# [Problem statement]
The entries that follow are to be duplicated in full, character for character.

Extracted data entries
----------

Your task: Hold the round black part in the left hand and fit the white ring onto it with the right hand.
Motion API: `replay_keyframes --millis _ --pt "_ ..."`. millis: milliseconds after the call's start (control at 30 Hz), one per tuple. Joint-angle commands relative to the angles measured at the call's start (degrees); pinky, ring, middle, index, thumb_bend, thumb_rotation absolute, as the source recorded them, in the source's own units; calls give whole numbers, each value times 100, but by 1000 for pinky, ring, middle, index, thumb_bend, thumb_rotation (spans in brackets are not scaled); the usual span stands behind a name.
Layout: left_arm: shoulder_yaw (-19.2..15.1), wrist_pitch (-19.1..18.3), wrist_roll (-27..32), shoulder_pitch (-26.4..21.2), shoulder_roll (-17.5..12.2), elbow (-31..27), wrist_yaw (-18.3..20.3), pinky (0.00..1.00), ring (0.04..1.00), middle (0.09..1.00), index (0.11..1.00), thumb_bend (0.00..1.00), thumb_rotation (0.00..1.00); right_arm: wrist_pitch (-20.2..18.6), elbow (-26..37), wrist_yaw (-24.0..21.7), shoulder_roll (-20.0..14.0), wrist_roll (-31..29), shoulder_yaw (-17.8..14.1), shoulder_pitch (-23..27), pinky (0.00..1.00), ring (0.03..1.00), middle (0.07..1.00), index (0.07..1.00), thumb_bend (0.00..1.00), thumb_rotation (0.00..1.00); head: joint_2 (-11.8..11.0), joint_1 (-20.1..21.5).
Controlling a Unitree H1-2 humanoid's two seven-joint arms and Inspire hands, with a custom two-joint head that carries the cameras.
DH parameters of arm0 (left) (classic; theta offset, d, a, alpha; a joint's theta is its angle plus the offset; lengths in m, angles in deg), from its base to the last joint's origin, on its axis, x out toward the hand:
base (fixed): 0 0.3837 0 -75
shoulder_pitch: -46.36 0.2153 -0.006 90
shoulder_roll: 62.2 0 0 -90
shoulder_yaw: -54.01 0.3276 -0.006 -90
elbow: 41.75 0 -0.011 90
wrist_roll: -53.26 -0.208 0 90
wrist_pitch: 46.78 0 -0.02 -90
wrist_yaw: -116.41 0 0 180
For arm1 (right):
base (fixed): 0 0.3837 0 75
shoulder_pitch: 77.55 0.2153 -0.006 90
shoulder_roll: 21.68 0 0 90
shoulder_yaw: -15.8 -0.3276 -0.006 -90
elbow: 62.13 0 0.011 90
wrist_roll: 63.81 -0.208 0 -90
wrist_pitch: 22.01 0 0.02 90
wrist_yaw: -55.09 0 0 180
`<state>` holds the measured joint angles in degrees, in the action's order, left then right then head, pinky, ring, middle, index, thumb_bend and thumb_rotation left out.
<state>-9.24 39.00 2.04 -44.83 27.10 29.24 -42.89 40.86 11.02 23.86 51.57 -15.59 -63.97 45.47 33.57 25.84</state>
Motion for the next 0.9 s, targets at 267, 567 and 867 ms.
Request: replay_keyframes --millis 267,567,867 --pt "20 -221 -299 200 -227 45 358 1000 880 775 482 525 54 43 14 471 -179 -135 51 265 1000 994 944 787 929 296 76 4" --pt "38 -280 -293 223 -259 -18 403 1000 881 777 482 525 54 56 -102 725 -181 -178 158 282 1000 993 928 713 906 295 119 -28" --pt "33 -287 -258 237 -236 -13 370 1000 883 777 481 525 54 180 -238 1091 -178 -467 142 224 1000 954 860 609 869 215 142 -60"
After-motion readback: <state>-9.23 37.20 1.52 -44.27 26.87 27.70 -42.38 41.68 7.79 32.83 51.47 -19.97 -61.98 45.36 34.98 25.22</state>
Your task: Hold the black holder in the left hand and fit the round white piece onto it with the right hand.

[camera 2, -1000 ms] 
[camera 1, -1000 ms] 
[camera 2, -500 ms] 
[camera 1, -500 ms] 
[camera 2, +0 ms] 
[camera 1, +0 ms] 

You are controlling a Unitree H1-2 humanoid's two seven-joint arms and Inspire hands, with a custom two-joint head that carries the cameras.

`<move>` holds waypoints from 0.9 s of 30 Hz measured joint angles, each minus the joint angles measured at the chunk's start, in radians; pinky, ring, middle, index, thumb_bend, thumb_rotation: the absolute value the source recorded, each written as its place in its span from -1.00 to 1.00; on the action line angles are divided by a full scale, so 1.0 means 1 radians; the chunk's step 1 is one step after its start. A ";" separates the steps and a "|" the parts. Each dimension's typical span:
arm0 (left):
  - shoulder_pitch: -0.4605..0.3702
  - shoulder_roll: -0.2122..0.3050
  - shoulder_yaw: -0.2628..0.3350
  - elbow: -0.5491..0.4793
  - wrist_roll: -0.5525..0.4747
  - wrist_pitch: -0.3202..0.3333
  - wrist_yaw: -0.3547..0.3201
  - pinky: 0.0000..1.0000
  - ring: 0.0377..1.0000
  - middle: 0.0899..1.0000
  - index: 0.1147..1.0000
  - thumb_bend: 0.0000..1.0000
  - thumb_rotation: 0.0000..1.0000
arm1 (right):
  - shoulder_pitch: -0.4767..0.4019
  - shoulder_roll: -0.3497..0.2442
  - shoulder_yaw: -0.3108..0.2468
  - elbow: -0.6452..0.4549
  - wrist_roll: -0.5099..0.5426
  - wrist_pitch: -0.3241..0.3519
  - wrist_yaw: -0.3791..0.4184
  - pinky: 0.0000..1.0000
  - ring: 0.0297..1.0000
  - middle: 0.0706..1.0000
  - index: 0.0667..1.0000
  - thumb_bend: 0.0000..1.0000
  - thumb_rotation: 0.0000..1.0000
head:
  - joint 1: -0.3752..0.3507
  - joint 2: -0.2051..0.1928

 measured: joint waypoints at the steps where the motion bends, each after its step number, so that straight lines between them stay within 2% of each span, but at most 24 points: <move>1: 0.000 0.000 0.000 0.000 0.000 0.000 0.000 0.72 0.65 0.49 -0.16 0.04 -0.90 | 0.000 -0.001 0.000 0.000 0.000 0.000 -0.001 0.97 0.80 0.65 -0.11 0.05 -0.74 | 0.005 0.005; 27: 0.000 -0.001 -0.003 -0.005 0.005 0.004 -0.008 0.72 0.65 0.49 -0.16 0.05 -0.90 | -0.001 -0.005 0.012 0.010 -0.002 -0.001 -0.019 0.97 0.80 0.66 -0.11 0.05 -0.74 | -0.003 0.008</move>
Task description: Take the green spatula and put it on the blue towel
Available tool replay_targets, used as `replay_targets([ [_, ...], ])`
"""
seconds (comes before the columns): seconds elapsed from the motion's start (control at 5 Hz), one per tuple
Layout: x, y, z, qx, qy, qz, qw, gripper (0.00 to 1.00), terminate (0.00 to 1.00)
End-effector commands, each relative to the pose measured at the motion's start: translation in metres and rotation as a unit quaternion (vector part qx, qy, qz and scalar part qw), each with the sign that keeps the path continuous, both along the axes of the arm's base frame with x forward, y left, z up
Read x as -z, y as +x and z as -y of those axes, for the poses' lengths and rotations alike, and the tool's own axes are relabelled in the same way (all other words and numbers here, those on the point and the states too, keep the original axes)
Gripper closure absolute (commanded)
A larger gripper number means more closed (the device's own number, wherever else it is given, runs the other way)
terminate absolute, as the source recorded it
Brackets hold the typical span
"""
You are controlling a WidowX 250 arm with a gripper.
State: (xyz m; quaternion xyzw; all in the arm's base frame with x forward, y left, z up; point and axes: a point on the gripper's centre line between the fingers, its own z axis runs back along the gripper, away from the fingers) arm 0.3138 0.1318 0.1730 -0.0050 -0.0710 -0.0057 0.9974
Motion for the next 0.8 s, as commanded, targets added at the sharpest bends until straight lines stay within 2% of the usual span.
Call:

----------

# [Answer to the problem]
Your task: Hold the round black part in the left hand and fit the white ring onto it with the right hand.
Motion API: `replay_keyframes --millis _ --pt "_ ..."`. millis: milliseconds after the call's start (control at 30 Hz), one per tuple. Joint-angle commands relative to the angles measured at the call's start (degrees); pinky, ring, middle, index, thumb_bend, thumb_rotation absolute, as the source recorded them, in the source's own units; calls give whole numbers, each value times 100, but by 1000 for pinky, ring, middle, index, thumb_bend, thumb_rotation (spans in brackets are not scaled); the usual span stands behind a name.
Layout: left_arm: shoulder_yaw (-19.2..15.1), wrist_pitch (-19.1..18.3), wrist_roll (-27..32), shoulder_pitch (-26.4..21.2), shoulder_roll (-17.5..12.2), elbow (-31..27), wrist_yaw (-18.3..20.3), pinky (0.00..1.00), ring (0.04..1.00), middle (0.09..1.00), index (0.11..1.00), thumb_bend (0.00..1.00), thumb_rotation (0.00..1.00); right_arm: wrist_pitch (-20.2..18.6), elbow (-26..37), wrist_yaw (-24.0..21.7), shoulder_roll (-20.0..14.0), wrist_roll (-31..29), shoulder_yaw (-17.8..14.1), shoulder_pitch (-23..27), pinky (0.00..1.00), ring (0.03..1.00), middle (0.07..1.00), index (0.07..1.00), thumb_bend (0.00..1.00), thumb_rotation (0.00..1.00); head: joint_2 (-11.8..11.0), joint_1 (-20.1..21.5).
Controlling a Unitree H1-2 humanoid's two seven-joint arms and Inspire hands, with a custom two-joint head that carries the cameras.
DH parameters of arm0 (left) (classic; theta offset, d, a, alpha; a joint's theta is its angle plus the offset; lengths in m, angles in deg), from its base to the last joint's origin, on its axis, x out toward the hand:
base (fixed): 0 0.3837 0 -75
shoulder_pitch: -46.36 0.2153 -0.006 90
shoulder_roll: 62.2 0 0 -90
shoulder_yaw: -54.01 0.3276 -0.006 -90
elbow: 41.75 0 -0.011 90
wrist_roll: -53.26 -0.208 0 90
wrist_pitch: 46.78 0 -0.02 -90
wrist_yaw: -116.41 0 0 180
For arm1 (right):
base (fixed): 0 0.3837 0 75
shoulder_pitch: 77.55 0.2153 -0.006 90
shoulder_roll: 21.68 0 0 90
shoulder_yaw: -15.8 -0.3276 -0.006 -90
elbow: 62.13 0 0.011 90
wrist_roll: 63.81 -0.208 0 -90
wrist_pitch: 22.01 0 0.02 90
wrist_yaw: -55.09 0 0 180
`<state>` holds the measured joint angles in degrees, in the action's order, left then right then head, pinky, ring, middle, index, thumb_bend and thumb_rotation left out.
<state>-9.24 39.00 2.04 -44.83 27.10 29.24 -42.89 40.86 11.02 23.86 51.57 -15.59 -63.97 45.47 33.57 25.84</state>
Motion for the next 0.9 s, targets at 267, 567 and 867 ms.
Request: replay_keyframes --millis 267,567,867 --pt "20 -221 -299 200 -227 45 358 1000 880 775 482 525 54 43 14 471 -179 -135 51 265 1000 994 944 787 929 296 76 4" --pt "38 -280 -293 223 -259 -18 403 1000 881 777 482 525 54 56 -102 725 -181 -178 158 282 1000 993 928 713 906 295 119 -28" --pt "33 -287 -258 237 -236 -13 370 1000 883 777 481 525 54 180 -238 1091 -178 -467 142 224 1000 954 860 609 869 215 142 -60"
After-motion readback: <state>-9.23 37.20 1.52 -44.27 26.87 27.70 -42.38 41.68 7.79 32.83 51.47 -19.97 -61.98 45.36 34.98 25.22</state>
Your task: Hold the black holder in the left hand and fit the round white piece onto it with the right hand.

[camera 2, -1000 ms] 
[camera 1, -1000 ms] 
[camera 2, -500 ms] 
[camera 1, -500 ms] 
[camera 2, +0 ms] 
[camera 1, +0 ms] 

You are controlling a Unitree H1-2 humanoid's two seven-joint arms and Inspire hands, with a custom two-joint head that carries the cameras.

`<move>` holds waypoints from 0.9 s of 30 Hz measured joint angles, each minus the joint angles measured at the chunk's start, in radians; pinky, ring, middle, index, thumb_bend, thumb_rotation: the absolute value the source recorded, each written as its place in its span from -1.00 to 1.00; on the action line angles are divided by a full scale, so 1.0 means 1 radians; the chunk's step 1 is one step after its start. A ";" separates the steps and a "|" the parts. Each dimension's typical span:
arm0 (left):
  - shoulder_pitch: -0.4605..0.3702
  - shoulder_roll: -0.2122..0.3050
  - shoulder_yaw: -0.2628..0.3350
  - elbow: -0.5491..0.4793
  - wrist_roll: -0.5525..0.4747
  - wrist_pitch: -0.3202..0.3333
  - wrist_yaw: -0.3547..0.3201
  - pinky: 0.0000..1.0000
  - ring: 0.0377..1.0000
  - middle: 0.0899..1.0000
  - index: 0.1147..1.0000
  - thumb_bend: 0.0000..1.0000
  - thumb_rotation: 0.0000..1.0000
arm1 (right):
  - shoulder_pitch: -0.4767..0.4019
  - shoulder_roll: -0.3497..0.2442
  - shoulder_yaw: -0.3108..0.2468
  - elbow: -0.6452..0.4549
  - wrist_roll: -0.5099..0.5426
  - wrist_pitch: -0.3241..0.3519
  - wrist_yaw: -0.3791..0.4184
  - pinky: 0.0000..1.0000
  - ring: 0.0297..1.0000
  - middle: 0.0706..1.0000
  - index: 0.0667..1.0000
  - thumb_bend: 0.0000..1.0000
  - thumb_rotation: 0.0000..1.0000
head:
  - joint 1: -0.3752..0.3507
  - joint 2: -0.2051..0.1928

 measured: joint waypoints at the steps where the motion bends, each after its step number, so that straight lines between them stay within 2% of each span, but at most 24 points: <move>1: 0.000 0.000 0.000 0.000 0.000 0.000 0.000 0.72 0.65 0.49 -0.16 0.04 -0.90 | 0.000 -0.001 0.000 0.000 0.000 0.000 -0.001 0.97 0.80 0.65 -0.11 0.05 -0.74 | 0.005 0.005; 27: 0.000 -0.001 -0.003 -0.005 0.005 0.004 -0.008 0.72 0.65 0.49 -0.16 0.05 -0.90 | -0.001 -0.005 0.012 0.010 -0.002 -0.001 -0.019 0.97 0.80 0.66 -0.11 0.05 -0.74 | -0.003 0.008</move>
Task description: Take the green spatula and put it on the blue towel
Available tool replay_targets, used as `replay_targets([ [_, ...], ])`
"""
seconds (comes before the columns): seconds elapsed from the motion's start (control at 5 Hz), one per tuple
Layout: x, y, z, qx, qy, qz, qw, gripper (0.00 to 1.00), terminate (0.00 to 1.00)
End-effector commands, each relative to the pose measured at the motion's start: translation in metres and rotation as a unit quaternion (vector part qx, qy, qz and scalar part qw), each with the sign that keeps the path continuous, both along the axes of the arm's base frame with x forward, y left, z up
Read x as -z, y as +x and z as -y of those axes, for the poses' lengths and rotations alike, and the tool's own axes are relabelled in the same way (all other words and numbers here, those on the point and the states too, keep the original axes)
Gripper closure absolute (commanded)
A larger gripper number means more closed (the device's own number, wherever else it is given, runs the other way)
terminate absolute, as the source recorded it
Brackets hold the typical span
"""
You are controlling a WidowX 250 arm with a gripper.
State: (xyz m; quaternion xyzw; all in the arm's base frame with x forward, y left, z up; point and axes: a point on the gripper's centre line between the fingers, its own z axis runs back along the gripper, away from the fingers) arm 0.3138 0.1318 0.1730 -0.0050 -0.0710 -0.0057 0.9974
Motion for the next 0.8 s, as commanded, targets added at the sharpest bends until straight lines stay within 2% of the usual span.
Call:

The output above is complete as it stands.